• **Task item**
Go through the lines below and count those that contain "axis"; the number is all that should be returned.

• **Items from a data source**
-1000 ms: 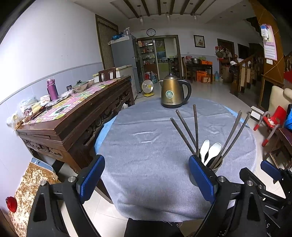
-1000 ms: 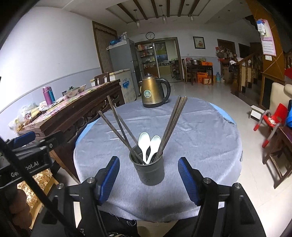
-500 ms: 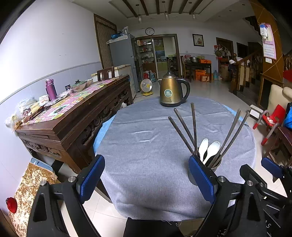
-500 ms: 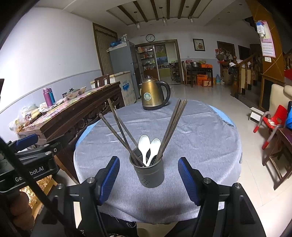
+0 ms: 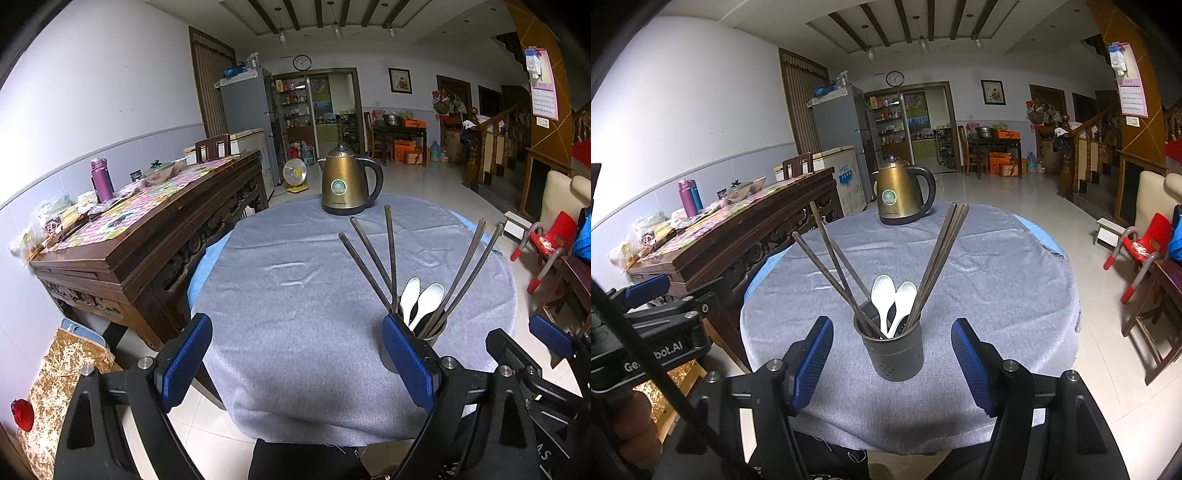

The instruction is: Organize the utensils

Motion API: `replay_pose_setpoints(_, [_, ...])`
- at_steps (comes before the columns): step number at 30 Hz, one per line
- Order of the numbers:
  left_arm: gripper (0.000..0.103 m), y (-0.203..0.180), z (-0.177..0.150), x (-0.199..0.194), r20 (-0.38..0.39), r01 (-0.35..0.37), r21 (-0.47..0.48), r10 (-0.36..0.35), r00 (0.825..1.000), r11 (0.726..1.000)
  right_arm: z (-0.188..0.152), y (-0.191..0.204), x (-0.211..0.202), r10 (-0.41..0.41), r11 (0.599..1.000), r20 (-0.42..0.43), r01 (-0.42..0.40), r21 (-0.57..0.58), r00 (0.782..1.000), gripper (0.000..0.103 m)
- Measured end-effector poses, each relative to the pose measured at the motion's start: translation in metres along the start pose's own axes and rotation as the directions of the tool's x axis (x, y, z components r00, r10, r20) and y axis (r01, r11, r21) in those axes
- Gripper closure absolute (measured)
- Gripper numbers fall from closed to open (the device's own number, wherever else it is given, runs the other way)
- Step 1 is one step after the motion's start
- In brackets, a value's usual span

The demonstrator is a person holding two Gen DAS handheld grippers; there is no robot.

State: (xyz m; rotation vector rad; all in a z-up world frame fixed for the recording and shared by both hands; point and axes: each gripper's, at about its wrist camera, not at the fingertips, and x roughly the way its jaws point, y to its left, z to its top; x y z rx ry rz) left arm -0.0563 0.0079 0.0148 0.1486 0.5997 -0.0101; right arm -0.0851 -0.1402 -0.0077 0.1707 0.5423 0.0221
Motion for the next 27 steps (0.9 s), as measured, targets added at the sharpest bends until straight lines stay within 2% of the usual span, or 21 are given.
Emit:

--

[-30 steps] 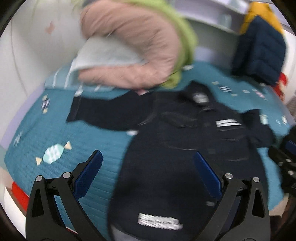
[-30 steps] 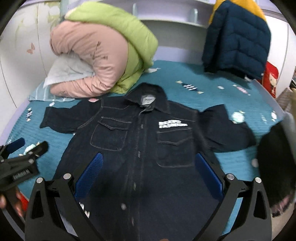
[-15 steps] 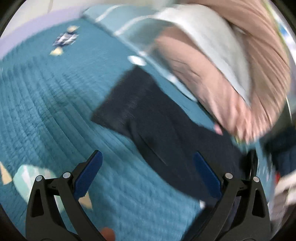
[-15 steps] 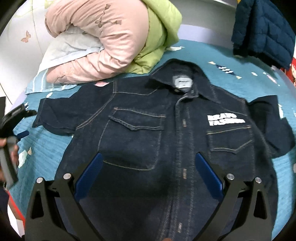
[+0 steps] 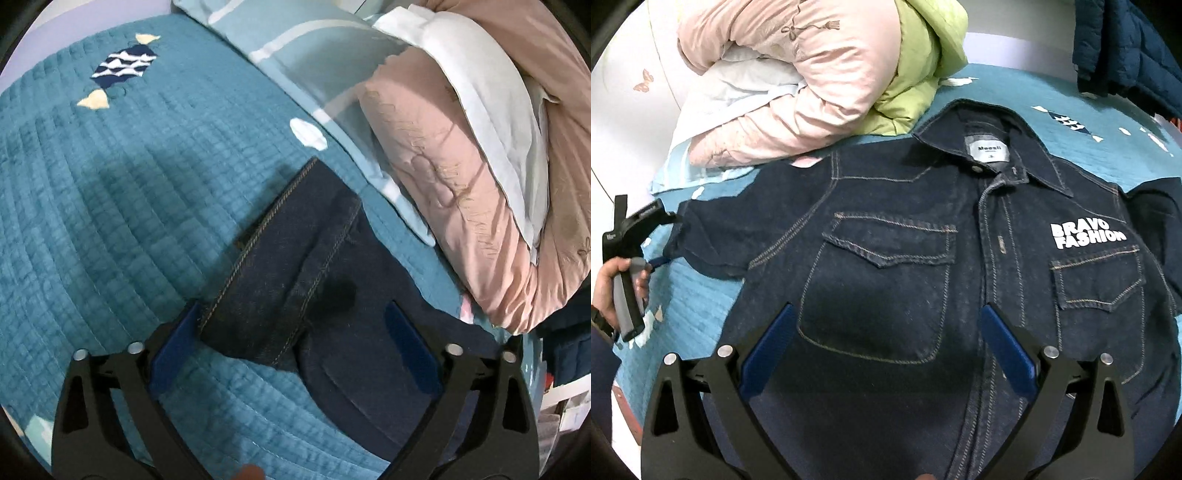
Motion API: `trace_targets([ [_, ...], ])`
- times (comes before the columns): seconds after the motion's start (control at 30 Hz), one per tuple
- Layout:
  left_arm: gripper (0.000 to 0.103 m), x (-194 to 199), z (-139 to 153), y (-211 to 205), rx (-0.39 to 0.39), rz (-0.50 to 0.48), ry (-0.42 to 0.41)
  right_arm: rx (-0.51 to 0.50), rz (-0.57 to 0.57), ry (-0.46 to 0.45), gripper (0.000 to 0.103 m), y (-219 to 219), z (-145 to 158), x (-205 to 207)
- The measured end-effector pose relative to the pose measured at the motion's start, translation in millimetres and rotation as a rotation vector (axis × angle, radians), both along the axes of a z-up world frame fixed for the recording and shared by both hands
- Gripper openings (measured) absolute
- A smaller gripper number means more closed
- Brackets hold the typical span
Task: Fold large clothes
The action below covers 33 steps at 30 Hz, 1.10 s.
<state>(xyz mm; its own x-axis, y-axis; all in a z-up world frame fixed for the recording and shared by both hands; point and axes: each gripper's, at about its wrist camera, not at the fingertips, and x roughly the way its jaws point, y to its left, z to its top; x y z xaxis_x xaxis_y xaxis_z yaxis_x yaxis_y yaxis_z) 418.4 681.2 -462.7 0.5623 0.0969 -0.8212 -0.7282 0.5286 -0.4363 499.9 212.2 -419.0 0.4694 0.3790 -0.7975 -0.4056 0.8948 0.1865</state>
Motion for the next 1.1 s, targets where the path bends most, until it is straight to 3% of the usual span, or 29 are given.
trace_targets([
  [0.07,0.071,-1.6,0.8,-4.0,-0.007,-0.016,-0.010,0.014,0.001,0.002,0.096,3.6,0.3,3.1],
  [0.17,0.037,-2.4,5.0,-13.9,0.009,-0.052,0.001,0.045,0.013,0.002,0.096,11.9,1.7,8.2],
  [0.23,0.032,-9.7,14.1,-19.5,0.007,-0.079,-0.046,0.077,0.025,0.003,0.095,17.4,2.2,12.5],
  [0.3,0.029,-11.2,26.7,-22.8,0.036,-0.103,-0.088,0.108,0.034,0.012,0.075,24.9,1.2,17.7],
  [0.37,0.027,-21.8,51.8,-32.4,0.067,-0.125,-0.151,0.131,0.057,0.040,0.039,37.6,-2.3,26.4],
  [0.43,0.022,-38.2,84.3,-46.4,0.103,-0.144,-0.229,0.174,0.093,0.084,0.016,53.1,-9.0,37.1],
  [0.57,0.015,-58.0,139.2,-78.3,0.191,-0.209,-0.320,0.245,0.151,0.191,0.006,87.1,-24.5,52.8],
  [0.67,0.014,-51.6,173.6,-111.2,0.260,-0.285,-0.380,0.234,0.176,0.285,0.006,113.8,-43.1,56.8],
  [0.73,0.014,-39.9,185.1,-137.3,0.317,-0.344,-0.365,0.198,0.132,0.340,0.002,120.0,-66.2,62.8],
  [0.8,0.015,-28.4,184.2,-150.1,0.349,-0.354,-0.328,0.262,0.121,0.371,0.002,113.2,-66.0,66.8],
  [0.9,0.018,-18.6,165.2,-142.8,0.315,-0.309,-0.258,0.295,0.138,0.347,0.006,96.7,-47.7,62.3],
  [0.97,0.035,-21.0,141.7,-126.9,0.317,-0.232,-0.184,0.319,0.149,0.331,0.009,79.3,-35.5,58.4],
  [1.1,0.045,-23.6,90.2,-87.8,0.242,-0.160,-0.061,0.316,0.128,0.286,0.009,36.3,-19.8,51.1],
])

• **Response area**
3